The Burnout(10)
I can’t help laughing, even as a tear rolls down my face. God, I’m a wreck.
“Sasha! I have the solution!” From the sitting room, Mum’s loud, urgent voice summons me. “The perfect solution!”
“I heard that,” says Kirsten in my ear. “Text me the perfect solution when Mum’s shared it with you. But it’s not buying a two-bed in Bracknell, if that’s what she says.”
I can’t help smiling, because Mum’s always trying to convince us to snap up bargain properties.
“And listen, Sasha,” Kirsten continues more gently. “Take this seriously, OK? You need to have a proper break. No emails. No stress. Get yourself back on track. Otherwise …”
She trails off into a loaded kind of silence. I can’t see exactly where she’s heading with otherwise, and I’m not sure she knows either. But it doesn’t feel like anywhere good.
“I will take it seriously.” I exhale hard. “Promise.”
“Because I’m not visiting you at the convent. And you won’t find Captain von Trapp there either, if that’s what you were hoping for.”
“I’m pretty sure he was there,” I counter. “He was hiding in the cellar.”
“Sasha!” Mum calls again.
“Go on,” says Kirsten. “Go and hear Mum’s plan. And take care of yourself.”

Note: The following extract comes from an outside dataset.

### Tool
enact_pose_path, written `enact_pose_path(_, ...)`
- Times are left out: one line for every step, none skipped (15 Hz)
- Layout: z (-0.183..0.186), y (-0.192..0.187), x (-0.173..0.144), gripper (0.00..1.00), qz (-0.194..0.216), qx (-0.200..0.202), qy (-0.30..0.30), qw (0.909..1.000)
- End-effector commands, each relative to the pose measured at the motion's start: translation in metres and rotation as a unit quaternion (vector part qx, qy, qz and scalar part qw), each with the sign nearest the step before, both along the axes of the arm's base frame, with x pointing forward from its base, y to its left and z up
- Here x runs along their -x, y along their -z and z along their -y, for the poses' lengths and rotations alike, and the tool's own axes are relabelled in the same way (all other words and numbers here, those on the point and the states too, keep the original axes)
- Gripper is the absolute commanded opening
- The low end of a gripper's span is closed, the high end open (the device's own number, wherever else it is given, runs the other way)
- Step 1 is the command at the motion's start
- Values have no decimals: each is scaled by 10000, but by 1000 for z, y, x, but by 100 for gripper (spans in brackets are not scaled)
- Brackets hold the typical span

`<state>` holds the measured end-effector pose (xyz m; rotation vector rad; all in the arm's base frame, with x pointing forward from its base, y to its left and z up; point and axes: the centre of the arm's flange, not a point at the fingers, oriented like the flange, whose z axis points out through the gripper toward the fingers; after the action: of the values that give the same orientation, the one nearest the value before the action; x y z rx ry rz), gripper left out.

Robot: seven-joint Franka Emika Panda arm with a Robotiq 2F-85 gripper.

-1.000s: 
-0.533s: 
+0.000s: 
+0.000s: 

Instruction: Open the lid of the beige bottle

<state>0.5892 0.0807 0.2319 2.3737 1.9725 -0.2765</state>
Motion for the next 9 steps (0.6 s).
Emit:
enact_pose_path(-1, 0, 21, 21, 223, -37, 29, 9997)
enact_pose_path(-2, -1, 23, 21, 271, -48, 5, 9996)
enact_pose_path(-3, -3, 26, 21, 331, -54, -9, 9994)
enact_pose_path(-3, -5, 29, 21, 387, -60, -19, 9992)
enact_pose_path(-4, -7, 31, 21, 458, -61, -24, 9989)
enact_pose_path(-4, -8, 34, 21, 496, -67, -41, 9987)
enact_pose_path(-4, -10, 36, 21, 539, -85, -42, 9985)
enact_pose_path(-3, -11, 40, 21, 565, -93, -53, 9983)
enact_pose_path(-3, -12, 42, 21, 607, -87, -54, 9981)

As I head back into the sitting room, Mum is looking at something on her phone with a little smile. Her face has softened and I gaze at her, a bit intrigued. What’s she thinking about? What’s her perfect solution?
“How much holiday entitlement do you have?” she asks.
“Loads,” I admit. “I’ve carried a lot forward from last year.”
I barely took any holiday last year. What’s the point? I have finally realized the secret that no one admits: The “holiday” is a myth. Holidays are worse than normal life. You still deal with emails but on an uncomfortable sun lounger instead of at a desk. You squint at your screen in the sunshine. You’re constantly trying to find signal and stay in the shade and talk to the office over a patchy line.
Or the other option is you decide to have a “proper break.” You put an out-of-office on your computer, enjoy yourself, and leave things for when you get back. At which point you’re greeted with such unfathomable amounts of work that you have to stay up till 2 A.M. for a week to catch up, cursing yourself for having gone away even for twenty-four hours.
In my experience. Maybe other people do it better.
“Sasha, I have it. I know exactly where you should go.” Mum looks super-pleased with herself.
“Where?”
“I’ve already phoned up and there’s availability,” continues Mum, ignoring me. “We should have thought of it at once!”
“Where?”
Mum raises her head and lets a moment pass before she says simply, “Rilston Bay.”
The words are like magic.
It’s as though the sun has briefly come out and touched my skin. I’m caressed by warmth and light and a kind of euphoria I’d almost forgotten existed. Rilston Bay. The sea. The huge open sky. The feel of sand under bare feet. That first, magical view of the beach from the train. The piercing sound of the gulls. The foamy surf, flashing and glittering in the baking summer sunshine …
Hang on.
“Wait, but it’s February,” I say, coming out of my reverie.
Rilston Bay in winter? I can’t even imagine it. But at the same time, I can’t relinquish the idea, now Mum has mentioned it. Rilston Bay. It’s tugging at my heart. Could I really go there?
“There’s availability,” repeats Mum. “You could go by train, just like we always did. Go tomorrow!”
“You mean there’s availability at Mrs. Heath’s?” I say uncertainly.
We stayed at Mrs. Heath’s guesthouse every year for thirteen years running. I still remember the smell of the lino on the stairs, the shell pictures in our bedroom, the crochet blankets on the beds. The little shed where we left our buckets and spades every evening. The tiny garden with the fairy grotto.
“Mrs. Heath died a few years ago, love,” says Mum gently. “I mean at the hotel. The Rilston.”
“The Rilston?”
Is she serious? Stay at the Rilston?
We never stayed at the Rilston. We weren’t those kind of people. It had a dress code and a weekly dinner dance and its own “Rilston” taxi for guests that you’d see around town. It was situated grandly, right on the beach. Not like Mrs. Heath’s place, which was a steep fifteen-minute walk back up the cobbled streets we’d run so merrily down each morning.
But once every holiday, we’d put on smart clothes and go to the Rilston for drinks, feeling delightfully grown-up as we stepped into the lobby with its chandeliers and velvet sofas. Mum and Dad would have drinks at the bar, while Kirsten and I sipped Coke with a slice of lemon and giggled over the incredible luxury of crisps served in silver dishes. One time we had dinner there too, but it was all meat and creamy sauces and cost an “arm and a leg,” as Dad said. So the next year we went back to just having a drink. A drink was enough. More than enough.
So the idea of actually staying there gives me a weird frisson. But Mum’s holding out her phone, and I can see the words Rilston Hotel on it. She’s serious.